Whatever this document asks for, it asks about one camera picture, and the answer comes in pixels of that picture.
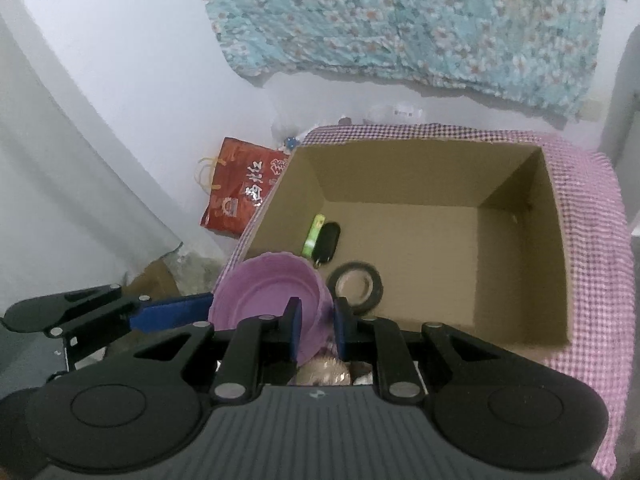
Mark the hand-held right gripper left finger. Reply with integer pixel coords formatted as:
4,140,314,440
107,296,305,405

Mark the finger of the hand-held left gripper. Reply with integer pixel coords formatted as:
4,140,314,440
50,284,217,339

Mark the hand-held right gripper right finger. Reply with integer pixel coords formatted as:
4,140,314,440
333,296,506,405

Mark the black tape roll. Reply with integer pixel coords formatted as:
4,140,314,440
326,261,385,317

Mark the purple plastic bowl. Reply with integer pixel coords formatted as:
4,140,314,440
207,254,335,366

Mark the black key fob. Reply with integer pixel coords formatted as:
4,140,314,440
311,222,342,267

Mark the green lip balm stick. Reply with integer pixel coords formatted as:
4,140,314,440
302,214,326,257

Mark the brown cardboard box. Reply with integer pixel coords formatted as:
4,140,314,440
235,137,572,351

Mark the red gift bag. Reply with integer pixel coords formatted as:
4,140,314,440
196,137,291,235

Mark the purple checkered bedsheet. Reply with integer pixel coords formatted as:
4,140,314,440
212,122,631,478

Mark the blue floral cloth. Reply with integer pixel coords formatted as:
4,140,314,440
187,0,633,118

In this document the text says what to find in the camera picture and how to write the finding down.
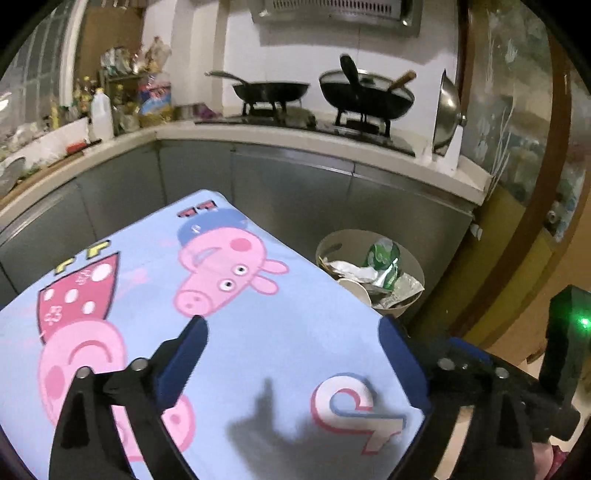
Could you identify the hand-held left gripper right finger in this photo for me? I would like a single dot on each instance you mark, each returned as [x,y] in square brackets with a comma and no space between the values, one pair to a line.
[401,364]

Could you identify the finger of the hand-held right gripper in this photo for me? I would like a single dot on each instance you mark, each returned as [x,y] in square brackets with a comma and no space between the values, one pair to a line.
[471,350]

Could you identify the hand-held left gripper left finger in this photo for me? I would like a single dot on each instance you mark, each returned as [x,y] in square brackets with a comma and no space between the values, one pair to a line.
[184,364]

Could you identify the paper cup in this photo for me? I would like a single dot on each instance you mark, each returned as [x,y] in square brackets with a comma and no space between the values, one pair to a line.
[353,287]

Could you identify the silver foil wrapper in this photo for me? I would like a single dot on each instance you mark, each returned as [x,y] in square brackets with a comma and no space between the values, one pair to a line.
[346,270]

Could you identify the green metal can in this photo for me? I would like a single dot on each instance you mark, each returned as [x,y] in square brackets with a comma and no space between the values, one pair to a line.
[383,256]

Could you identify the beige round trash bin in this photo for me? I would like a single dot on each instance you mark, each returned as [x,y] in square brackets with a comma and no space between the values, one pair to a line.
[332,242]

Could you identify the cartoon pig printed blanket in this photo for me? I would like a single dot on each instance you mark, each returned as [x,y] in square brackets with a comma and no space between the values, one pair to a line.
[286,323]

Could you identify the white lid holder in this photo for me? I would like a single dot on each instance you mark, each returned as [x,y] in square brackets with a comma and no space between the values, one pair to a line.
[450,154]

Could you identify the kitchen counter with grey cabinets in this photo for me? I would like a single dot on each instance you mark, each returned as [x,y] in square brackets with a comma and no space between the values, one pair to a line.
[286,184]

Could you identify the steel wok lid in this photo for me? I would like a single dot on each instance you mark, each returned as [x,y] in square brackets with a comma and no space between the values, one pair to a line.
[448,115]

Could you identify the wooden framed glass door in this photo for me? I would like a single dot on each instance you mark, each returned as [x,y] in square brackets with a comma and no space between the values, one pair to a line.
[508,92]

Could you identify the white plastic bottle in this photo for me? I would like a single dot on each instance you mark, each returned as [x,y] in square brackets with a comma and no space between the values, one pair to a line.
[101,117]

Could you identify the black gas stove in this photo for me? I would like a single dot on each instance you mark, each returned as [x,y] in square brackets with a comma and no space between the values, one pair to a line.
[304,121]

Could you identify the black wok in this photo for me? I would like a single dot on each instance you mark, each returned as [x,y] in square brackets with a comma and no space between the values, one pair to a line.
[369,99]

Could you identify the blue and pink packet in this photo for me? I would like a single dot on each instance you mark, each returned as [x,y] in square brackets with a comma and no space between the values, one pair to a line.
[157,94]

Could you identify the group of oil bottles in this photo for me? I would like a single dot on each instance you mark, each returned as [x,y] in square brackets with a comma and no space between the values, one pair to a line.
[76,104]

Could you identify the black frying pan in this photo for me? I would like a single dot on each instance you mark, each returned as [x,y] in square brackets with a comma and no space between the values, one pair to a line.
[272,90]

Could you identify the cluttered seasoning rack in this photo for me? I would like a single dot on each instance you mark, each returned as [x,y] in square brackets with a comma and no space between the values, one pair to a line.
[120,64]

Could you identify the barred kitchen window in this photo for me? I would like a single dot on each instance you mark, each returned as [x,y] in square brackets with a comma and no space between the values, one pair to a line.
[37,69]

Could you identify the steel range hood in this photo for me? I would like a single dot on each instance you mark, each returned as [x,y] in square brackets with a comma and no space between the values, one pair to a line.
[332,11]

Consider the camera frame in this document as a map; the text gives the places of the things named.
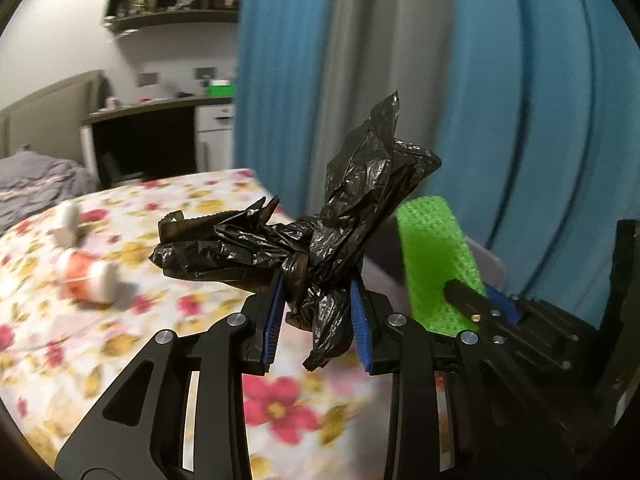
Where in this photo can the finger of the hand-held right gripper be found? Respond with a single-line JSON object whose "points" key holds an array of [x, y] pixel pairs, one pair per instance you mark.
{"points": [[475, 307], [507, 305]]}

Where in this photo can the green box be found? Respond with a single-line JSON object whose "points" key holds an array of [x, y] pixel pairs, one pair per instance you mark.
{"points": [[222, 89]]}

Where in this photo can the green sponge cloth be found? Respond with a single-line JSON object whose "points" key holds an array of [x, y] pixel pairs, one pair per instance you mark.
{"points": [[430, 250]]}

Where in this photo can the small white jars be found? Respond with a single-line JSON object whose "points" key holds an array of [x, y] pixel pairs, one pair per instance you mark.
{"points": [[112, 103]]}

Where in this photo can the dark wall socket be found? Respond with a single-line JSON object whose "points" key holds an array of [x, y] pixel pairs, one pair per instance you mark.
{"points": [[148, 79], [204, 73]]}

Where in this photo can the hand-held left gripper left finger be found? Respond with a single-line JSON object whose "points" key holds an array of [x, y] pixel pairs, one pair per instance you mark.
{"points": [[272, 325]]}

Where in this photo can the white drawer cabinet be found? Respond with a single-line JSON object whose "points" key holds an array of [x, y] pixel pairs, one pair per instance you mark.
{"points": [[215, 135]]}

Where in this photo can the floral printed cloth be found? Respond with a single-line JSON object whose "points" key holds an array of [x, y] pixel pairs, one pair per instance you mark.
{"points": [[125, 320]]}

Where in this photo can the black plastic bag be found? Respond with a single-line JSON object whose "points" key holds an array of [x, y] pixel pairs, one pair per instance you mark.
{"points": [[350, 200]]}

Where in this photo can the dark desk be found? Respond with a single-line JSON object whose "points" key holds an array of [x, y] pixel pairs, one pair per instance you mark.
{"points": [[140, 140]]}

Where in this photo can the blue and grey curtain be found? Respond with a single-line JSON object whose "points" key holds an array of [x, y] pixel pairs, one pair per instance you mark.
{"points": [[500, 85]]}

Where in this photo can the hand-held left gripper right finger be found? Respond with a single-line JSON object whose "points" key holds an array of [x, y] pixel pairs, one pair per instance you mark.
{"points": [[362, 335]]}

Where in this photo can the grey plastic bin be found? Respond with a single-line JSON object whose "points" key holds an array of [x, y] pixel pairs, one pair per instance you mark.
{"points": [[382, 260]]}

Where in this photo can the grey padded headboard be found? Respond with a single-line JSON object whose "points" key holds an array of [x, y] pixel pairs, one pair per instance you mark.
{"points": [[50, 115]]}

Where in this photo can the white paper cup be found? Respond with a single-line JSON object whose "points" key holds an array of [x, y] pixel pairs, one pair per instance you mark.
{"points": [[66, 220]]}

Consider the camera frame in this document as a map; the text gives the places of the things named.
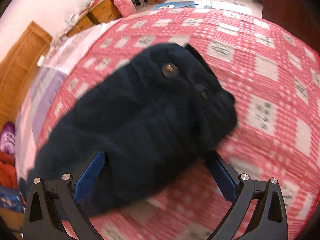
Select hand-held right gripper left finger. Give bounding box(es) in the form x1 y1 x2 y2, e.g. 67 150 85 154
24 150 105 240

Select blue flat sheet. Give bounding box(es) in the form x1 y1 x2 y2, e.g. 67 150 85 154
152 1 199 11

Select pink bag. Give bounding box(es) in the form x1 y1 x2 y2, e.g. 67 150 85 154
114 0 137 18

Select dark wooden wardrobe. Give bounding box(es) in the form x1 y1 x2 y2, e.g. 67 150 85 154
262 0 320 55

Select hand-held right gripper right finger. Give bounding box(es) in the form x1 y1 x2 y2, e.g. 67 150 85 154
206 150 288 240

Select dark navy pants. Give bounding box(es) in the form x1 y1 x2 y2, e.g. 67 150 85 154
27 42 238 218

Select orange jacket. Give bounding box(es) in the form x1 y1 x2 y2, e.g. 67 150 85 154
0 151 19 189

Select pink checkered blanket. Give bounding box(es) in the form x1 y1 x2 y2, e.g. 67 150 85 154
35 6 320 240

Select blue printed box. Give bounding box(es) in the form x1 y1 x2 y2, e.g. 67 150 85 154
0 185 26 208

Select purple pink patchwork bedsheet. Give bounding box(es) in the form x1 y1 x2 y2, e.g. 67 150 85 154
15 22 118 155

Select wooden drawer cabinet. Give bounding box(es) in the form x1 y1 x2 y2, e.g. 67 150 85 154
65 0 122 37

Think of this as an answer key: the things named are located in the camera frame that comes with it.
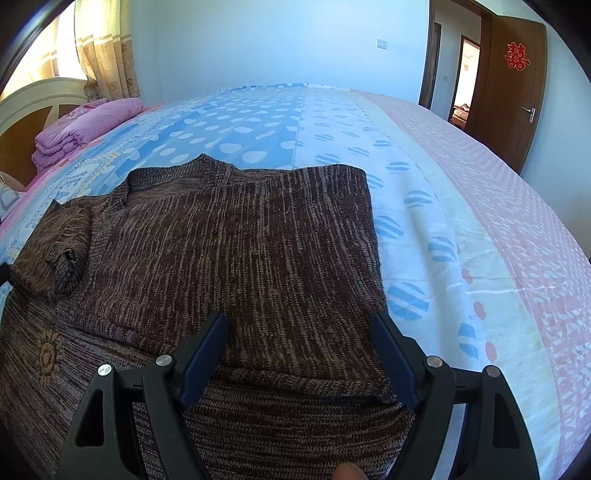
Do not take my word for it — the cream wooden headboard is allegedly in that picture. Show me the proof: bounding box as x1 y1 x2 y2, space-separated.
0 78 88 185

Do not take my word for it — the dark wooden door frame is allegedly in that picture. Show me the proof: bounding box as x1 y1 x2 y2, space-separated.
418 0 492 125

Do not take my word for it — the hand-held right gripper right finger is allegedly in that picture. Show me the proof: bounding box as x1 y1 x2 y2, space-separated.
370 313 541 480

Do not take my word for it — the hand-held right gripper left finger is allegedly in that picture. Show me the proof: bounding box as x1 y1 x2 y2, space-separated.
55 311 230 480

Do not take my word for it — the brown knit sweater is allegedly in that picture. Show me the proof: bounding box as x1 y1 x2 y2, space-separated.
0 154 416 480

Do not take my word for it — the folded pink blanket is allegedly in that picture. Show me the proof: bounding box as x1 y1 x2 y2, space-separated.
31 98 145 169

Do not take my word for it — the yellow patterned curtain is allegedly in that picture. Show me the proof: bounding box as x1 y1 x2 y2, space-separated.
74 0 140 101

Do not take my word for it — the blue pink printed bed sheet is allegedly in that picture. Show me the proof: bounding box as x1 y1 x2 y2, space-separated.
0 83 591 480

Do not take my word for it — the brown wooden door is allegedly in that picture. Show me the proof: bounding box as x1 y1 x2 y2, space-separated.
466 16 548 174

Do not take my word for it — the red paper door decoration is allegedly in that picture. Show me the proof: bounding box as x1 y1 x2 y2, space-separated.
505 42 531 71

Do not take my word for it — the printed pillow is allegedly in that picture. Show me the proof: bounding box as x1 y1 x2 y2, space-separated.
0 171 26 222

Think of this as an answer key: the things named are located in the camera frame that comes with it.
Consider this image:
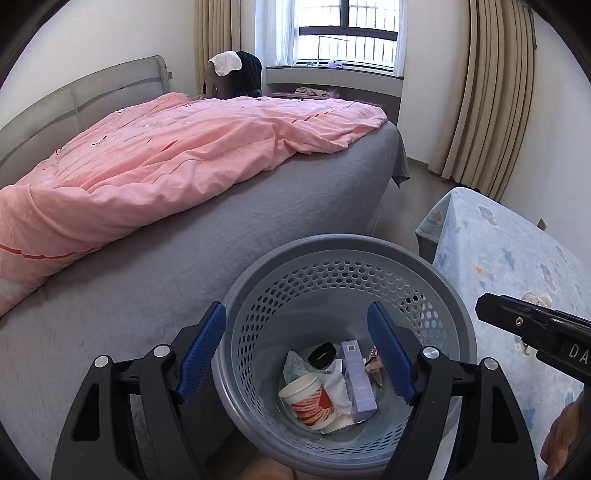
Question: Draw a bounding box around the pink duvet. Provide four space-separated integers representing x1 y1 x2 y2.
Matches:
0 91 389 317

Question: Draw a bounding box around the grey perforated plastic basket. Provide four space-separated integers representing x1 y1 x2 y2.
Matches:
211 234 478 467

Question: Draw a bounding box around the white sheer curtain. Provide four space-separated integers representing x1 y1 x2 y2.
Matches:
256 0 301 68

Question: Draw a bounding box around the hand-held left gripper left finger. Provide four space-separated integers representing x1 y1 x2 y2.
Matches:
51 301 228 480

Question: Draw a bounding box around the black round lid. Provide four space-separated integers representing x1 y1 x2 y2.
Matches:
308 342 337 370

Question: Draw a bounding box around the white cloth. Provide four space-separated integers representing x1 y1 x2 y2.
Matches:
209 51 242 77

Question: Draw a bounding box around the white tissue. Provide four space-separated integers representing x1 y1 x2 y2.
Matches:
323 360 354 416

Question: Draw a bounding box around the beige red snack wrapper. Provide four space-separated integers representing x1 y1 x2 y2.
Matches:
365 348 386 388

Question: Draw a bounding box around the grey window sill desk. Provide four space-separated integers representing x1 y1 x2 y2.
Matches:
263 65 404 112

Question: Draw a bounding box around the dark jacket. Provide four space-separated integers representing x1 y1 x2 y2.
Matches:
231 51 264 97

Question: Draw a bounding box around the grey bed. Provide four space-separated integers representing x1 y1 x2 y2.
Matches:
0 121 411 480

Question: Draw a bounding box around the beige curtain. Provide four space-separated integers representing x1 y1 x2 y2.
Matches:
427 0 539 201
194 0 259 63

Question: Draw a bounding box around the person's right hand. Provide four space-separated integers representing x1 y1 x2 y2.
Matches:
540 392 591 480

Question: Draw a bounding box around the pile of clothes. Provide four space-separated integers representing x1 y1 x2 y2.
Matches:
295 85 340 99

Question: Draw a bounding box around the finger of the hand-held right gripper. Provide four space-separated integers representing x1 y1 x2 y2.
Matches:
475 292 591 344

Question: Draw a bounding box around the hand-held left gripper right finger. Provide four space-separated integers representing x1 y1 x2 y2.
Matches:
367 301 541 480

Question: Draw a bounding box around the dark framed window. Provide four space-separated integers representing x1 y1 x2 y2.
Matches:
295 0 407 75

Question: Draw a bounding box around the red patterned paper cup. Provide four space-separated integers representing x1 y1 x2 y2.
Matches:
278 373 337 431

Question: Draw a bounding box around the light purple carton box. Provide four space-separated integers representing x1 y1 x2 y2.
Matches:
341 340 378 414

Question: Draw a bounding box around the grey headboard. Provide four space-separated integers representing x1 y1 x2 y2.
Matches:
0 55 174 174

= = =

### PROBLEM DETAILS
Determine how many lines in the listing above hold the word "document", and reply with that number only.

### TASK RESPONSE
4